What this task involves - Counting task for the entries below: give the number of lines that contain the word "something", with no other text.

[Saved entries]
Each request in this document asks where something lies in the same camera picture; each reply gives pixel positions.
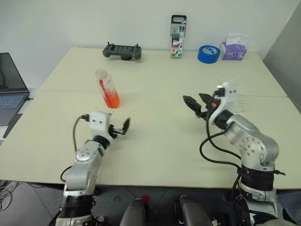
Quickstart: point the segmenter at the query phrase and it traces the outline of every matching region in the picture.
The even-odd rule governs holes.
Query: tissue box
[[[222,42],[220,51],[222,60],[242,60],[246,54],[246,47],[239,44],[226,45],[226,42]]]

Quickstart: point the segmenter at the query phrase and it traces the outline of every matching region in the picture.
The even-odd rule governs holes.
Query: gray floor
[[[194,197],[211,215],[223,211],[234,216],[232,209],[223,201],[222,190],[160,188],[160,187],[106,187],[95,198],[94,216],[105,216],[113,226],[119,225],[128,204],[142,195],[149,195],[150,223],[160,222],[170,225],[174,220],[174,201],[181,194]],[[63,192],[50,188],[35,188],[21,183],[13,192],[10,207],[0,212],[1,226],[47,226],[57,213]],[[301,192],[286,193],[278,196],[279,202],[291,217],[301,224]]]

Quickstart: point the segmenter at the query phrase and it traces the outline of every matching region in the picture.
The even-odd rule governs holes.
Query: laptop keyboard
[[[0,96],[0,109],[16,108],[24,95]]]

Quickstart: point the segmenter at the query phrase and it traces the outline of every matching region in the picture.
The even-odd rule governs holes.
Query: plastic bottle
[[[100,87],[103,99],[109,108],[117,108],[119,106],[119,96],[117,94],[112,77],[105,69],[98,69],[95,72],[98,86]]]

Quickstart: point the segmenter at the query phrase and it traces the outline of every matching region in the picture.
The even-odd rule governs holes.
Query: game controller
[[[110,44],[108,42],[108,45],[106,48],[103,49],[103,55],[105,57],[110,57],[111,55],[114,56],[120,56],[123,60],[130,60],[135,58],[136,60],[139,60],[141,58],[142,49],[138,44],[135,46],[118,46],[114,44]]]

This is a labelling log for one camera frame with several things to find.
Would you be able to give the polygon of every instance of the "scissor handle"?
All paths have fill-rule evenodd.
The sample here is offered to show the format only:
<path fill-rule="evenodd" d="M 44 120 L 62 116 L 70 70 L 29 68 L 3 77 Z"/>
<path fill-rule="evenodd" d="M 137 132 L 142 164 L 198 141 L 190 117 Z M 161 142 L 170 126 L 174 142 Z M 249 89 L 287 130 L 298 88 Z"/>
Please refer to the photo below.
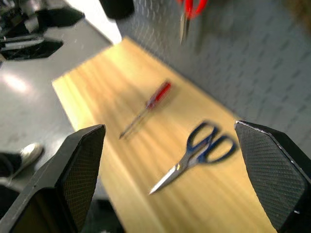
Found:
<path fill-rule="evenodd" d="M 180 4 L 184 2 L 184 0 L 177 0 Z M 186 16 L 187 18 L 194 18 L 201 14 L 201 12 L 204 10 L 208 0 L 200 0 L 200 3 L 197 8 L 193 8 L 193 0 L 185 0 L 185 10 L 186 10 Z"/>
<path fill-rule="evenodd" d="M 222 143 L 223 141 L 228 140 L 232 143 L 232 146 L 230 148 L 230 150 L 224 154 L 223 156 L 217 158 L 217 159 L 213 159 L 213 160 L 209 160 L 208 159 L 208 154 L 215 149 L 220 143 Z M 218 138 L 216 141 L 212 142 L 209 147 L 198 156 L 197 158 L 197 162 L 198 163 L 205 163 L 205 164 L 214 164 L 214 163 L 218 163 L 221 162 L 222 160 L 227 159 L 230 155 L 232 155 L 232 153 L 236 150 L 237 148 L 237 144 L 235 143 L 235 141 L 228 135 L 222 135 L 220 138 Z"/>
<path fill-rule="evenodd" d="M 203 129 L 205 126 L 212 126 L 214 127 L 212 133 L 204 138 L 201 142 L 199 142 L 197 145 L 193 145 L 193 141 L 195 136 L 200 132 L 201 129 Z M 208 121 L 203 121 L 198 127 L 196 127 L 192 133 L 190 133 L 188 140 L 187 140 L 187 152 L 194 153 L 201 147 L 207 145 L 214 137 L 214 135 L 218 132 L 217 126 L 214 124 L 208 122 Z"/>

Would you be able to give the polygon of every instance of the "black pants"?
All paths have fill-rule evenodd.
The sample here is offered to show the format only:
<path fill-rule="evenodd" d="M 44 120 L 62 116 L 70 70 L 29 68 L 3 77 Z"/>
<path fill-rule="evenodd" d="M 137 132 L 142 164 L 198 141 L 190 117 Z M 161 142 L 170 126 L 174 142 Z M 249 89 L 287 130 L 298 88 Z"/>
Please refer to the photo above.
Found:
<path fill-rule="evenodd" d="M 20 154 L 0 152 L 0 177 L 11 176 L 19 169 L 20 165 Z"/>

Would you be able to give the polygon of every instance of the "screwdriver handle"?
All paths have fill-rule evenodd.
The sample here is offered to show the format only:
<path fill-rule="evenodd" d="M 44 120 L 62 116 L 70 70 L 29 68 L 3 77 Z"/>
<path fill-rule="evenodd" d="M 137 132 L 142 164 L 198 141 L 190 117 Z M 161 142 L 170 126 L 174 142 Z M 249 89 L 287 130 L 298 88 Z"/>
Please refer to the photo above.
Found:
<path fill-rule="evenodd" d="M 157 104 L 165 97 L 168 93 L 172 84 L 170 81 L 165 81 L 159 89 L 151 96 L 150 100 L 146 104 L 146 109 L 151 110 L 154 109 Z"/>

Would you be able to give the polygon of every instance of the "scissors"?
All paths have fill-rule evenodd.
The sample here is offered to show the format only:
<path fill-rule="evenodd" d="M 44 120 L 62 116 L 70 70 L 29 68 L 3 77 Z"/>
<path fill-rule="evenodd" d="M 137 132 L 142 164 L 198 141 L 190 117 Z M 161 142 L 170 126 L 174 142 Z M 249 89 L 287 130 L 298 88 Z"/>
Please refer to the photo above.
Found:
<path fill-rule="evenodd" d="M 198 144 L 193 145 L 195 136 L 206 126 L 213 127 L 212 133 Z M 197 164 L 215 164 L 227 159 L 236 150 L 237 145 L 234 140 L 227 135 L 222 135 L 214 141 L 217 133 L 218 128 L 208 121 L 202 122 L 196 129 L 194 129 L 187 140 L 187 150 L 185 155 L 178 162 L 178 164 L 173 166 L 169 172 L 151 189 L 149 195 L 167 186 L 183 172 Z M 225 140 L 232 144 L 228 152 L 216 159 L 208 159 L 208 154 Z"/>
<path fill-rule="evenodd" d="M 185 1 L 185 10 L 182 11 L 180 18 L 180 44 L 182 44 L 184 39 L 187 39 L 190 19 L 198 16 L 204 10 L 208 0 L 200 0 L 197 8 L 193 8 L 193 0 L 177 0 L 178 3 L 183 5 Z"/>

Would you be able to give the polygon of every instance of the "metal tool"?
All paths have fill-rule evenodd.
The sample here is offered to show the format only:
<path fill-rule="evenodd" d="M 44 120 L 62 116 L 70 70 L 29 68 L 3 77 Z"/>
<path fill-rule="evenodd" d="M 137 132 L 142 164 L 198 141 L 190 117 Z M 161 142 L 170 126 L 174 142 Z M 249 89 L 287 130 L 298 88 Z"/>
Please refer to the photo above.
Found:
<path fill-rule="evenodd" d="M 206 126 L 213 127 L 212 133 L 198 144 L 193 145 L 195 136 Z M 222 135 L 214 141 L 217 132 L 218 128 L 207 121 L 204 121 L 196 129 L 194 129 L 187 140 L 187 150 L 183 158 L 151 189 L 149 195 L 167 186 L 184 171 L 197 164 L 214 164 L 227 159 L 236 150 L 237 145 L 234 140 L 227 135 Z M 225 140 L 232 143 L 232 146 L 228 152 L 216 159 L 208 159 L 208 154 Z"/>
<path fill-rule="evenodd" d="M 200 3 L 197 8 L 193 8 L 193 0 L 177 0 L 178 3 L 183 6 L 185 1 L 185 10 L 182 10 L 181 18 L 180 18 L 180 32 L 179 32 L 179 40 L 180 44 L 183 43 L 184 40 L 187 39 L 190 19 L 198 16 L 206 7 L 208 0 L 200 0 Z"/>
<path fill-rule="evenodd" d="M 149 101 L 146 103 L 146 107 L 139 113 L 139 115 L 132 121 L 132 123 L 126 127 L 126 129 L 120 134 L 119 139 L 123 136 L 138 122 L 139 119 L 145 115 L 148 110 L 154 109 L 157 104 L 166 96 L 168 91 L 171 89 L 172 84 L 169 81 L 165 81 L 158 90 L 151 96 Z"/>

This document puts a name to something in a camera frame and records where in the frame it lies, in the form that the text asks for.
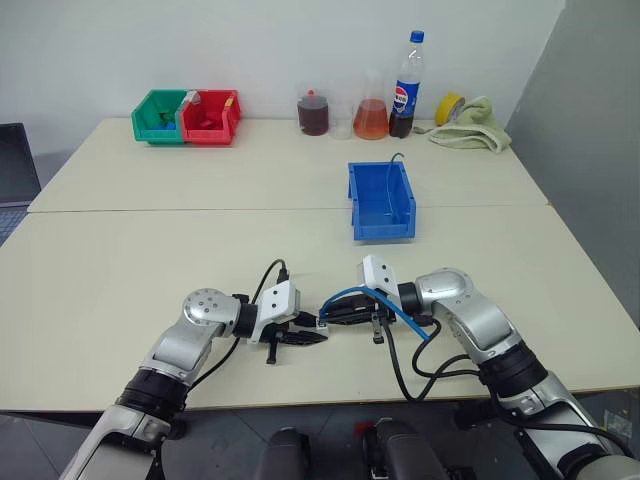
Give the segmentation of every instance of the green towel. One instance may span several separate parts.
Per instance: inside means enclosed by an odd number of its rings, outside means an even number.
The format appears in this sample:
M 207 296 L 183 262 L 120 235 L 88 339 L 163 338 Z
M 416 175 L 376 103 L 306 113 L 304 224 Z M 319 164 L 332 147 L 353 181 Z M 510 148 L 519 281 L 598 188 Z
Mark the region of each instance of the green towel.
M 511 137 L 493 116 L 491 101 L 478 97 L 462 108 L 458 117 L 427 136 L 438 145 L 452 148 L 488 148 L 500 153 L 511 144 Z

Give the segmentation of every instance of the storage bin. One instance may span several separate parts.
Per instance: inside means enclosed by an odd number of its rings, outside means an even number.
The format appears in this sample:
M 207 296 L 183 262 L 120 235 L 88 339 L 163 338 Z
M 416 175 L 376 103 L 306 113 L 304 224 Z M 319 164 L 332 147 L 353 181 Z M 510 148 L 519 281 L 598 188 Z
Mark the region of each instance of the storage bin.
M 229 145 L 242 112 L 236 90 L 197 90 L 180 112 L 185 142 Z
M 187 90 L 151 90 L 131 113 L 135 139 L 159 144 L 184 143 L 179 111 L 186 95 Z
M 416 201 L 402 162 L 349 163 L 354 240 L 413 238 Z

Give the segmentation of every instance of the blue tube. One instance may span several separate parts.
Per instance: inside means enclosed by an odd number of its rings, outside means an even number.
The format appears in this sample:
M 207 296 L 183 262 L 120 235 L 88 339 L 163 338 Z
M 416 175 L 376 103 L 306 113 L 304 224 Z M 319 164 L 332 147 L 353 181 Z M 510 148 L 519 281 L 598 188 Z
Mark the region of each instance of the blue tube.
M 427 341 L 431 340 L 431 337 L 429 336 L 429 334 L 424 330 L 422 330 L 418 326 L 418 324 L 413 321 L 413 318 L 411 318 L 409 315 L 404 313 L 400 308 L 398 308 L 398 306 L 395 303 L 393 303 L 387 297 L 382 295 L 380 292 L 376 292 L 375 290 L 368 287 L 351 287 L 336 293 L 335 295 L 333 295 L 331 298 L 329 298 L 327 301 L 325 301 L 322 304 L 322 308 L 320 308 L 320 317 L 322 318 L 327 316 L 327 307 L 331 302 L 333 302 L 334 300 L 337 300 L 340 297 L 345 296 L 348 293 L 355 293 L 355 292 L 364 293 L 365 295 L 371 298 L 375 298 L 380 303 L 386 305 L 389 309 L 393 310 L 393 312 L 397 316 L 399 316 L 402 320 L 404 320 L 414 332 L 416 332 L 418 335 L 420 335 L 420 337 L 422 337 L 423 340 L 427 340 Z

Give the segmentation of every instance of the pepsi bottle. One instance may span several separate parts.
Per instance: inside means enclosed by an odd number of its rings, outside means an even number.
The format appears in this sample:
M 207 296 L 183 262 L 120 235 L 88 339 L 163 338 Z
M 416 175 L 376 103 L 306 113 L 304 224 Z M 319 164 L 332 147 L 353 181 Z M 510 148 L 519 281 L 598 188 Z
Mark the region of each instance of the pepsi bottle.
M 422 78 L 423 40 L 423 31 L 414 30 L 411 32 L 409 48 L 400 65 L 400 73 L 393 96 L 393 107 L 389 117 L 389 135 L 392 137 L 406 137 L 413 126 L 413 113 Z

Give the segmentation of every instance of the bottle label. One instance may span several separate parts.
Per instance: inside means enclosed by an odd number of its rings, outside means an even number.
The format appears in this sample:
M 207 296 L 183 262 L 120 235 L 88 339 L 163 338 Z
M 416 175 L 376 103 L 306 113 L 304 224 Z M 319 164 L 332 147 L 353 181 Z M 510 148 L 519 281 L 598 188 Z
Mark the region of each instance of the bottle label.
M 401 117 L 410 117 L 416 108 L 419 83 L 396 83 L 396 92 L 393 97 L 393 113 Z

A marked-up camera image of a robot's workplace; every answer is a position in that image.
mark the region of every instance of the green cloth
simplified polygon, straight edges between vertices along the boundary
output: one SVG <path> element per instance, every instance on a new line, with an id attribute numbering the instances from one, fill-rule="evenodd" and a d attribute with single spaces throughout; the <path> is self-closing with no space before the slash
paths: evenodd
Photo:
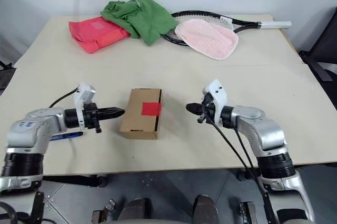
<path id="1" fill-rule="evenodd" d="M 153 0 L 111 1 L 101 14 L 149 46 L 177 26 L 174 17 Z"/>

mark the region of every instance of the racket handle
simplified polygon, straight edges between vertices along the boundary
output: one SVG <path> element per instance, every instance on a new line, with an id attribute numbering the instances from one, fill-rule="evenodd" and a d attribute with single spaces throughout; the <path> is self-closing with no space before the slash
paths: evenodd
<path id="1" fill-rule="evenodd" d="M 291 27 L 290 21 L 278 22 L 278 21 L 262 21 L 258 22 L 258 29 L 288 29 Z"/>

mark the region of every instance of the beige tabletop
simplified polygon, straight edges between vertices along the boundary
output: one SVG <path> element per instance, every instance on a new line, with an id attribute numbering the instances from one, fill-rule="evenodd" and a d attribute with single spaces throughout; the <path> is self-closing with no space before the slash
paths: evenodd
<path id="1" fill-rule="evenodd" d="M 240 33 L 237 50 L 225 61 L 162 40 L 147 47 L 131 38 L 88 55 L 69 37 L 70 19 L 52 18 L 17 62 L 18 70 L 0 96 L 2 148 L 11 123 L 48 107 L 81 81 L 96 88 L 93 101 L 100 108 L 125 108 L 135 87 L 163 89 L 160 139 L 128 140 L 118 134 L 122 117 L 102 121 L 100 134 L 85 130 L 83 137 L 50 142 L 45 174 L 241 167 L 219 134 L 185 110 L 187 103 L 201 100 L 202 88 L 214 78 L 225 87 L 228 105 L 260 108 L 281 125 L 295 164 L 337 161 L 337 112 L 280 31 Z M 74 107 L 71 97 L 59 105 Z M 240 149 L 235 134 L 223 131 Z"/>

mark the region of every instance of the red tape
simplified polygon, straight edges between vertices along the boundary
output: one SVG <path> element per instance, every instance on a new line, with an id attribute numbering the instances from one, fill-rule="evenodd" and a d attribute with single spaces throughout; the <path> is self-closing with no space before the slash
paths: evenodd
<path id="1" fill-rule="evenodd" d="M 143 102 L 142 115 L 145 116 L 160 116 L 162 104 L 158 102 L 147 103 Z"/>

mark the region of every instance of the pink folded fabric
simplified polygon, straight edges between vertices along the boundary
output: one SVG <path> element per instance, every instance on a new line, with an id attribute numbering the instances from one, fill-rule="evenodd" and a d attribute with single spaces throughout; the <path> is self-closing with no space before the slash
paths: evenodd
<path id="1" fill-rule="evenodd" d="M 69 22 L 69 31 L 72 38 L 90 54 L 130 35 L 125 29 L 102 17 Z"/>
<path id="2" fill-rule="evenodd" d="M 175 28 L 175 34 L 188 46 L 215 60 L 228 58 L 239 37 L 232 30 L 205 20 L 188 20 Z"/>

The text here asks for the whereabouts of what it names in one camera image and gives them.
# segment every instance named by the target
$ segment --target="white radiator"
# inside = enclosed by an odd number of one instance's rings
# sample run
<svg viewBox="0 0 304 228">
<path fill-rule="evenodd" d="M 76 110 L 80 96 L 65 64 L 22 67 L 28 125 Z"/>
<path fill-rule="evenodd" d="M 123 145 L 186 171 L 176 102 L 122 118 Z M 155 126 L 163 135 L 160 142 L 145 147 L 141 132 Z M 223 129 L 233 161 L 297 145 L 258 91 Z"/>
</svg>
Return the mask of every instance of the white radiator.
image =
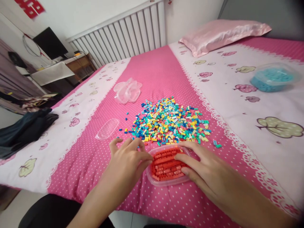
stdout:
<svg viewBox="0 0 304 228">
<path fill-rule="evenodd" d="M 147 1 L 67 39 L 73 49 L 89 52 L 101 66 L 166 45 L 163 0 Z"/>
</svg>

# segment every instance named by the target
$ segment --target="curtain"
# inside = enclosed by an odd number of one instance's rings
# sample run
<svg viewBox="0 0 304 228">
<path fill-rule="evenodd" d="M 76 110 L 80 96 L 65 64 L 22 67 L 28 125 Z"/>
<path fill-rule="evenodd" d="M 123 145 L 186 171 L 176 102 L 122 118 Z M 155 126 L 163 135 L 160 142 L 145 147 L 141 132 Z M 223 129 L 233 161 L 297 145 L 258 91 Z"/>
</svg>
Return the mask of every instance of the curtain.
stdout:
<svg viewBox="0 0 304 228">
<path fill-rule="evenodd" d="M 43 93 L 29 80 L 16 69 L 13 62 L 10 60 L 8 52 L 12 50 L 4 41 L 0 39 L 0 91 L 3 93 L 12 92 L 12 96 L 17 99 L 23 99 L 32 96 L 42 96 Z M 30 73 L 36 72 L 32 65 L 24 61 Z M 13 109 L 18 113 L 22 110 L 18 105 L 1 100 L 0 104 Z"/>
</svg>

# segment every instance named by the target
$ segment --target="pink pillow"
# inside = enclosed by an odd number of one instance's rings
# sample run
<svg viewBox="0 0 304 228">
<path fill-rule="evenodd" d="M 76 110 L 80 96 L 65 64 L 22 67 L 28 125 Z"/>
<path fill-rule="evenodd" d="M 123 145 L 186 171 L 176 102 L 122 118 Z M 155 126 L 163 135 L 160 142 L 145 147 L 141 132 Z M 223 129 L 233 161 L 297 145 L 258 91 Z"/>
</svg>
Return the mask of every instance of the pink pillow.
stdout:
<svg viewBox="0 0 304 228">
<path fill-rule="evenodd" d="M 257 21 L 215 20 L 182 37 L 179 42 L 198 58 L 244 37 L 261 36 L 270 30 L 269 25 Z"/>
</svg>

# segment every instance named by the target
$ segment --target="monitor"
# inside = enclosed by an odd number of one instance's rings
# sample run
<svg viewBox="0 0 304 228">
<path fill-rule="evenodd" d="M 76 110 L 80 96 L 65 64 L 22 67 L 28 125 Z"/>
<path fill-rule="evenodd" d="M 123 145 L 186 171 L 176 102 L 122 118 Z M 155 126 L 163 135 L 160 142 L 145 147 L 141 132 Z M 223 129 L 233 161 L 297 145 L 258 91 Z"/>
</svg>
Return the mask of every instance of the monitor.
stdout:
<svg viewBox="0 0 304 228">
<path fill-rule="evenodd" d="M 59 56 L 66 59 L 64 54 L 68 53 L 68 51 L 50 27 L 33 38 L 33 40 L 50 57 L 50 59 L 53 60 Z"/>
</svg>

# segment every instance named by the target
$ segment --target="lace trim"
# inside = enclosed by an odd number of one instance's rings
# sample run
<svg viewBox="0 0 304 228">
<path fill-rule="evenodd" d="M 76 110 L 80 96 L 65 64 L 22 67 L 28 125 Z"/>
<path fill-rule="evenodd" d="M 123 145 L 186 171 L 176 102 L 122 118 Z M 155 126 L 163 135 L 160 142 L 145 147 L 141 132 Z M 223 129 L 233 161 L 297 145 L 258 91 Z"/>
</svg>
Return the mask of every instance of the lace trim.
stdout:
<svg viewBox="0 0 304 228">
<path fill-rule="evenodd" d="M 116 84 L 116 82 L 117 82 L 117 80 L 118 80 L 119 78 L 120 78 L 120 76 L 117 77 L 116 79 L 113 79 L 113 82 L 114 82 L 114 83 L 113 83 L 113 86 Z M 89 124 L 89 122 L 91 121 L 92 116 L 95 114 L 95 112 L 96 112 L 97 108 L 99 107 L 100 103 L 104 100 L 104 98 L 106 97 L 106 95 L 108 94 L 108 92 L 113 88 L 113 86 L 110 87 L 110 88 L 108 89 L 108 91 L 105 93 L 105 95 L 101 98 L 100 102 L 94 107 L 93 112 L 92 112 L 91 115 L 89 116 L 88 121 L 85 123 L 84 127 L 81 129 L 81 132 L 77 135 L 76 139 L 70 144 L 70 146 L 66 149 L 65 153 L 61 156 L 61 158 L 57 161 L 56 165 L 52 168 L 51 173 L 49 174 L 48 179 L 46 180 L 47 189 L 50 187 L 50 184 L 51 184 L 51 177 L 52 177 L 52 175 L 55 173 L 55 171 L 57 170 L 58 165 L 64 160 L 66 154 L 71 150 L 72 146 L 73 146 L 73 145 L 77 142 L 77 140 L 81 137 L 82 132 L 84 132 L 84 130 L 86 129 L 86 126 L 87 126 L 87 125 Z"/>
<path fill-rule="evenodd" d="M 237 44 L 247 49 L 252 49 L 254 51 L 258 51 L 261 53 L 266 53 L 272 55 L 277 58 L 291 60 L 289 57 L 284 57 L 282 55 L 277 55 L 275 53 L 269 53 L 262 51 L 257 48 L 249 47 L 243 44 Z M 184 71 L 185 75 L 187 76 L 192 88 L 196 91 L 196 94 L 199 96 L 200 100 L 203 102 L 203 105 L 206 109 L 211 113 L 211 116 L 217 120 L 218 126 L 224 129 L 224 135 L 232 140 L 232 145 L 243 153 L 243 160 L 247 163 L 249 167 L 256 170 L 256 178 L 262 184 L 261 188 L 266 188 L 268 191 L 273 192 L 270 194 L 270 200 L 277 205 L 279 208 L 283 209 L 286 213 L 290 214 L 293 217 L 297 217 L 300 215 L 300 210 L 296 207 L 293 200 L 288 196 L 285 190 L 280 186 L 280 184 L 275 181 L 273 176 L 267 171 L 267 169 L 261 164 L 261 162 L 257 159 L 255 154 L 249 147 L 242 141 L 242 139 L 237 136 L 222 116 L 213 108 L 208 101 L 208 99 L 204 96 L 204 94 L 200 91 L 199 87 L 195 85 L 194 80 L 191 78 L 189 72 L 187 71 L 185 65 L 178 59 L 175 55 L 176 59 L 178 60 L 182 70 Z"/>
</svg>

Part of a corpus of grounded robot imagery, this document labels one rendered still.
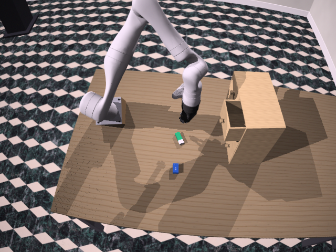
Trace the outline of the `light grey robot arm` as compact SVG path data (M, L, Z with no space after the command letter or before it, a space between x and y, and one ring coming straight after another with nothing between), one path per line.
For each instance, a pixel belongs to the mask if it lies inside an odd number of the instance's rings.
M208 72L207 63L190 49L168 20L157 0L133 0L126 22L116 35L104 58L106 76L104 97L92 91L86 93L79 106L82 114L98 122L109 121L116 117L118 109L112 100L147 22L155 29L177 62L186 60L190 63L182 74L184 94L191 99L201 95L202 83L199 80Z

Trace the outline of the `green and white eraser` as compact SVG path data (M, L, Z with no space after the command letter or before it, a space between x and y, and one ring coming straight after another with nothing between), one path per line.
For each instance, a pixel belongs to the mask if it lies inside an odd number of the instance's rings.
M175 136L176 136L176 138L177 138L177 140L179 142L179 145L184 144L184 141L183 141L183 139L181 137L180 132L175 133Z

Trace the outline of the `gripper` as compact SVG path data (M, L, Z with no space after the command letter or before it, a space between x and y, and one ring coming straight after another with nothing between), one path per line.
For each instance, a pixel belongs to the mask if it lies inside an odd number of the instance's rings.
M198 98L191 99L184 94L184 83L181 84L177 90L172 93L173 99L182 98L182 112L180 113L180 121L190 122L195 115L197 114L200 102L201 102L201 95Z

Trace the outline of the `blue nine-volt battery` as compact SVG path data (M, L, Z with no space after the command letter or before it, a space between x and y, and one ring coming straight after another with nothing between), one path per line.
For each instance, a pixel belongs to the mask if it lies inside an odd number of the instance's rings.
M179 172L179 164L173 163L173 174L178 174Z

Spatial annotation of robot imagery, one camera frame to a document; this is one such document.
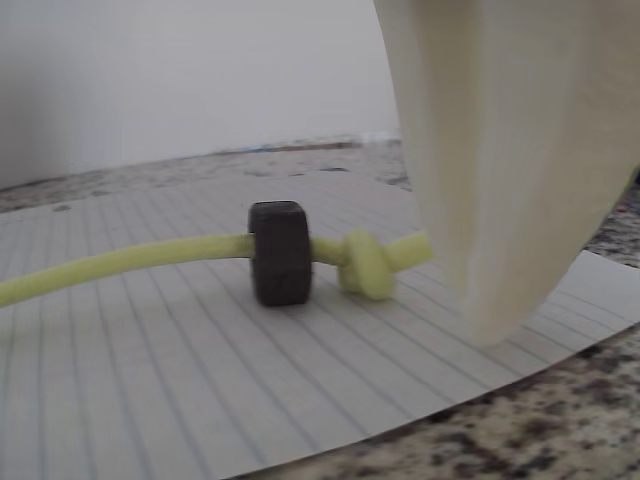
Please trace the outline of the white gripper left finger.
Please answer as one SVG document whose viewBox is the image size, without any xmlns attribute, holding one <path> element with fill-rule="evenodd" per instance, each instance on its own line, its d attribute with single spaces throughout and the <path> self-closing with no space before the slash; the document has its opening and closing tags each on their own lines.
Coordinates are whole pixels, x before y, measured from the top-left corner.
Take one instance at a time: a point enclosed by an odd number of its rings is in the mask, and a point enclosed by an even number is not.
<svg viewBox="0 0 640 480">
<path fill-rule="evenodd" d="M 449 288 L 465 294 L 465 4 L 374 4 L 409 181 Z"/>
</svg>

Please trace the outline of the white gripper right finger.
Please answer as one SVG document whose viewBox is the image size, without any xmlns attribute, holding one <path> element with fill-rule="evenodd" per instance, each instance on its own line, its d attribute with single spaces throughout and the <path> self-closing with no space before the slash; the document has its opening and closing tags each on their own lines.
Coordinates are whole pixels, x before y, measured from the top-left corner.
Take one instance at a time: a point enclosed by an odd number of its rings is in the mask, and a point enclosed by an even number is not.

Task output - 2